Intanto l’Associazione Concessionaria dei Giochi Pubblici (Acadi – Confcommercio) durante un’audizione presso la Commissione parlamentare Antimafia lancia l'allarme per le chiusure prolungate del gioco pubblico che «favoriscono la criminalità». «L’emergenza Covid ha determinato il blocco delle attività del gioco pubblico per oltre 8 mesi su 14 dall’inizio del 2020 a oggi. Le chiusure sono andate a colpire un comparto che costituisce un autentico presidio di legalità - spiega Geronimo Cardia, Presidente di Acadi - Le reti distributive dei giochi pubblici operano infatti tramite i sistemi informativi dell’Agenzia delle Dogane e dei Monopoli che consentono il controllo antiriciclaggio non solo sugli operatori, ma anche in particolare sulle attività di gioco ad esempio delle video lotterie (le cosiddette VLT), delle scommesse, con regole imposte al sistema concessorio, analogamente a quanto previsto per il sistema bancario. Il sistema assicura inoltre la tracciabilità dei flussi finanziari in entrata ed in uscita, e garantisce il pieno controllo, nell’ambito delle scommesse, utile al contrasto del cosiddetto ‘match fixing’, cioè evita la manipolazione dei risultati degli eventi sportivi da parte dei partecipanti, che – nelle scommesse regolamentate, registrate istantaneamente sui sistemi centrali dell’Agenzia delle Dogane e dei Monopoli – emerge tramite il monitoraggio in tempo reale dei flussi di scommesse. Il sistema consente anche di produrre il patrimonio informativo disponibile per le autorità investigative tramite gli impianti di videosorveglianza obbligatori. Tutto ciò viene meno con il blocco delle attività. Occorre ricordare che nel 2019 il Procuratore Nazionale Antimafia e Antiterrorismo, Federico Cafiero De Raho, riguardo i ricavi da gioco, spiegava che ‘il volume dell’illegale in Italia è valutato intorno ai 20 miliardi l’anno’. Anche l’Agenzia delle Dogane e dei Monopoli ha sottolineato che ‘Il gioco illegale, secondo alcune stime, per volume è paragonabile al gioco legale’».
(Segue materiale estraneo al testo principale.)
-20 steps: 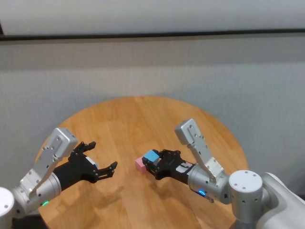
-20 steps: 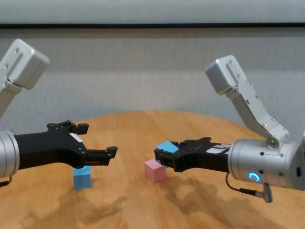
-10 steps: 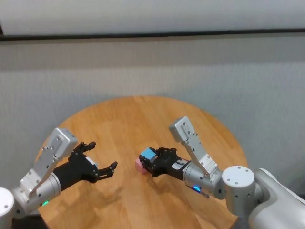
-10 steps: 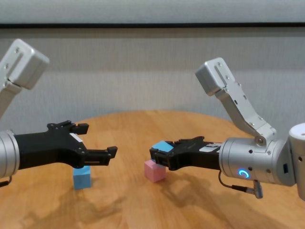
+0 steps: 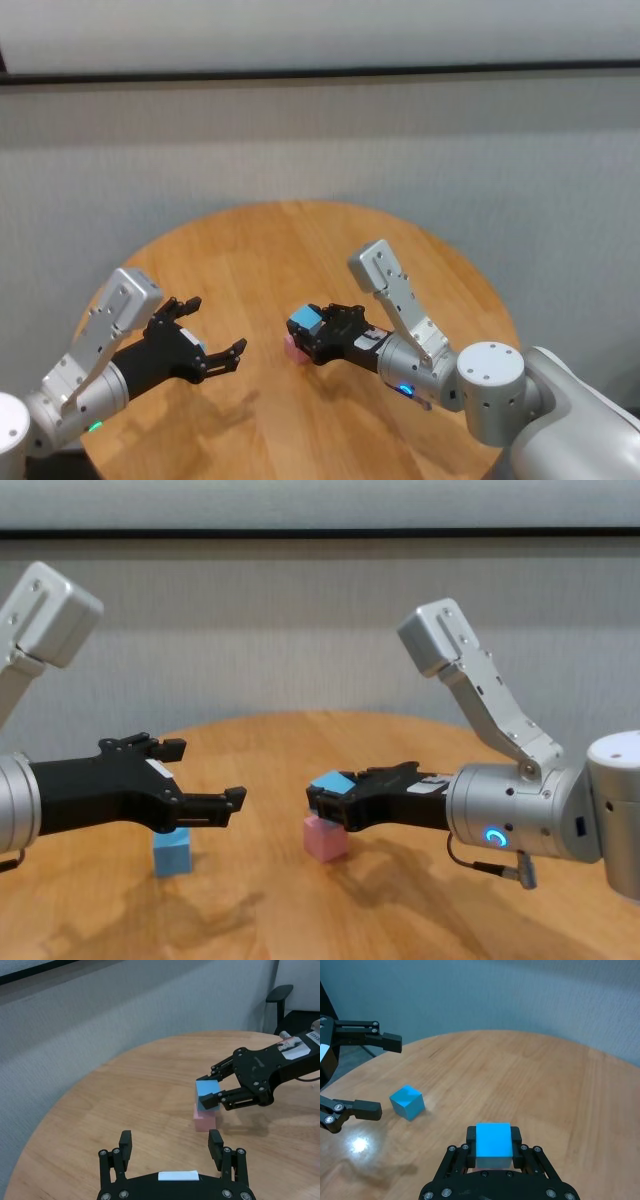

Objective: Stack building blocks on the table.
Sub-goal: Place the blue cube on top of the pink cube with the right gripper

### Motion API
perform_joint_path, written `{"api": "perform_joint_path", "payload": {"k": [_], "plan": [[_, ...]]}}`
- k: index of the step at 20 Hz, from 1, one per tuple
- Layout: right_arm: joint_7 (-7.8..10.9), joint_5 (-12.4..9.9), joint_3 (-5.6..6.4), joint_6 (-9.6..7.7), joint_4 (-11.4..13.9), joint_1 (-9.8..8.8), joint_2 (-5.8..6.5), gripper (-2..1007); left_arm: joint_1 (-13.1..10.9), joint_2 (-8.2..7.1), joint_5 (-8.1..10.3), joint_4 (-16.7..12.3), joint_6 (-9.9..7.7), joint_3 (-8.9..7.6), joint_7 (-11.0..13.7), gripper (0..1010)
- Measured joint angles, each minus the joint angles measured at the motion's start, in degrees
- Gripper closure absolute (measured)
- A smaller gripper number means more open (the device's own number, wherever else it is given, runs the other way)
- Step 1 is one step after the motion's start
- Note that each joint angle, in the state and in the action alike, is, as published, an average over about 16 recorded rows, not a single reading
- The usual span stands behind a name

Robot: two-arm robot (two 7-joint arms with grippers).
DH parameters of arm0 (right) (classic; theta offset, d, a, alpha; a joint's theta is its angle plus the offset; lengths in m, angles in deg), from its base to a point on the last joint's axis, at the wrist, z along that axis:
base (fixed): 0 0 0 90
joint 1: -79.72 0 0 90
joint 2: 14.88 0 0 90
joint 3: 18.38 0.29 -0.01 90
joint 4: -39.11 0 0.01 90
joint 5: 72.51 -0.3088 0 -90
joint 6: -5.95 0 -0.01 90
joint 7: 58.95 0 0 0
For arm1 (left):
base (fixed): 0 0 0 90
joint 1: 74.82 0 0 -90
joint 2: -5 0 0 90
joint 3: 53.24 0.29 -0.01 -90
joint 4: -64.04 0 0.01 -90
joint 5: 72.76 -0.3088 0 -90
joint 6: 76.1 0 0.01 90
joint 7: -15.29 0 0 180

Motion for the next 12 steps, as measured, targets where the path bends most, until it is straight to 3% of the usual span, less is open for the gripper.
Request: {"api": "perform_joint_path", "payload": {"k": [12], "plan": [[-0.76,0.9,0.08,-1.13,-0.6,0.32,-1.17,635,0.0,0.00,0.00,0.0,0.00,0.00,0.0,8]]}}
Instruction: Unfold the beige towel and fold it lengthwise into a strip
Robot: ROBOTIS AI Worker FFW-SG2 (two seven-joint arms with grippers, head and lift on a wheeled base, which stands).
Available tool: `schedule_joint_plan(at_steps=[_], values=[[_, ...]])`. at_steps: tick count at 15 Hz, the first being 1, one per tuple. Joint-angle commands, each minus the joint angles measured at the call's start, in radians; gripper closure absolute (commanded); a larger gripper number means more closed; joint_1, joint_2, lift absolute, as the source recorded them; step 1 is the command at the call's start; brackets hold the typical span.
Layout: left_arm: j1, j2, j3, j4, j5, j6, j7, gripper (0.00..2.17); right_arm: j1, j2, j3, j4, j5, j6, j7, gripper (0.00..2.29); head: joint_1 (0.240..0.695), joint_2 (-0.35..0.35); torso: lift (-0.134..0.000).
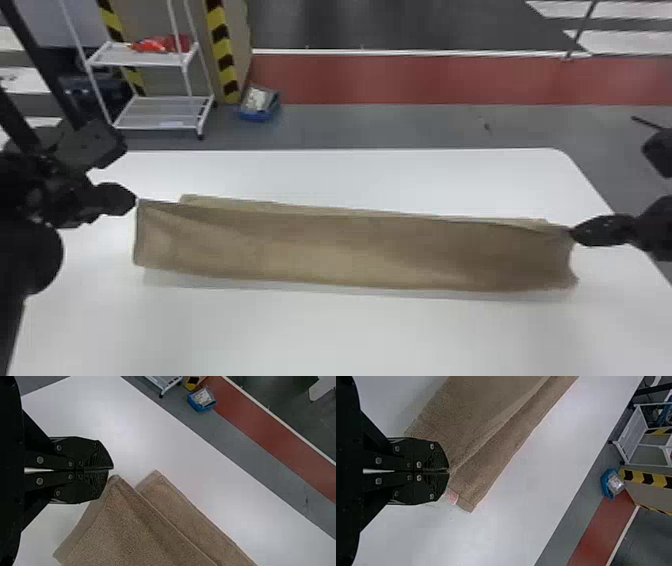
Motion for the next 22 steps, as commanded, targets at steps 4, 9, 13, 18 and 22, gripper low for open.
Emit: schedule_joint_plan(at_steps=[4,9,13,18,22], values=[[-0.055,-0.004,-0.015,0.088,0.01,0.0,0.039,1.61,-0.095,0.005,0.073,0.099,0.029,0.001,0.005,1.45,0.695,0.004,-0.126],[-0.069,-0.009,-0.021,0.131,0.022,0.0,0.088,1.61,-0.138,0.017,0.105,0.168,0.057,-0.009,0.005,1.45,0.695,0.017,-0.126],[-0.072,-0.012,-0.003,0.103,0.033,0.0,0.085,1.61,-0.152,0.017,0.102,0.187,0.057,-0.012,0.005,1.45,0.695,0.018,-0.126],[-0.096,-0.041,-0.01,0.095,0.042,0.0,0.096,1.61,-0.158,0.015,0.09,0.196,0.051,-0.012,0.005,1.45,0.695,0.007,-0.126],[-0.124,-0.055,-0.027,0.098,0.044,0.0,0.11,1.61,-0.166,0.009,0.092,0.216,0.057,-0.015,0.005,1.45,0.695,-0.012,-0.126]])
«L’impatto sui livelli occupazionali, in un settore che coinvolge oltre 150mila famiglie, è enorme. Allo stesso tempo la reiterata e totale interruzione delle attività sta incrementando esponenzialmente il rischio di riduzione del perimetro di legalità, favorendo la proliferazione di attività illegali. Gli operatori di dimensioni minori si trovano inoltre sempre più spesso in condizioni di pericolosa prossimità con l’usura. Le imprese più in difficoltà potranno diventare preda di infiltrazioni criminali, con sostituzione degli imprenditori con mandatari della criminalità. Gli effetti di tali dinamiche rischiano di diventare insostenibili a più livelli, considerando che il settore del gioco pubblico assicura alla casse dello Stato un gettito erariale pari a oltre 11 mld l’anno. Appare quindi sempre più urgente la riapertura delle attività, utilizzando i protocolli sanitari già disponibili che garantiscono assoluta sicurezza ai lavoratori e agli utenti», conclude Cardia.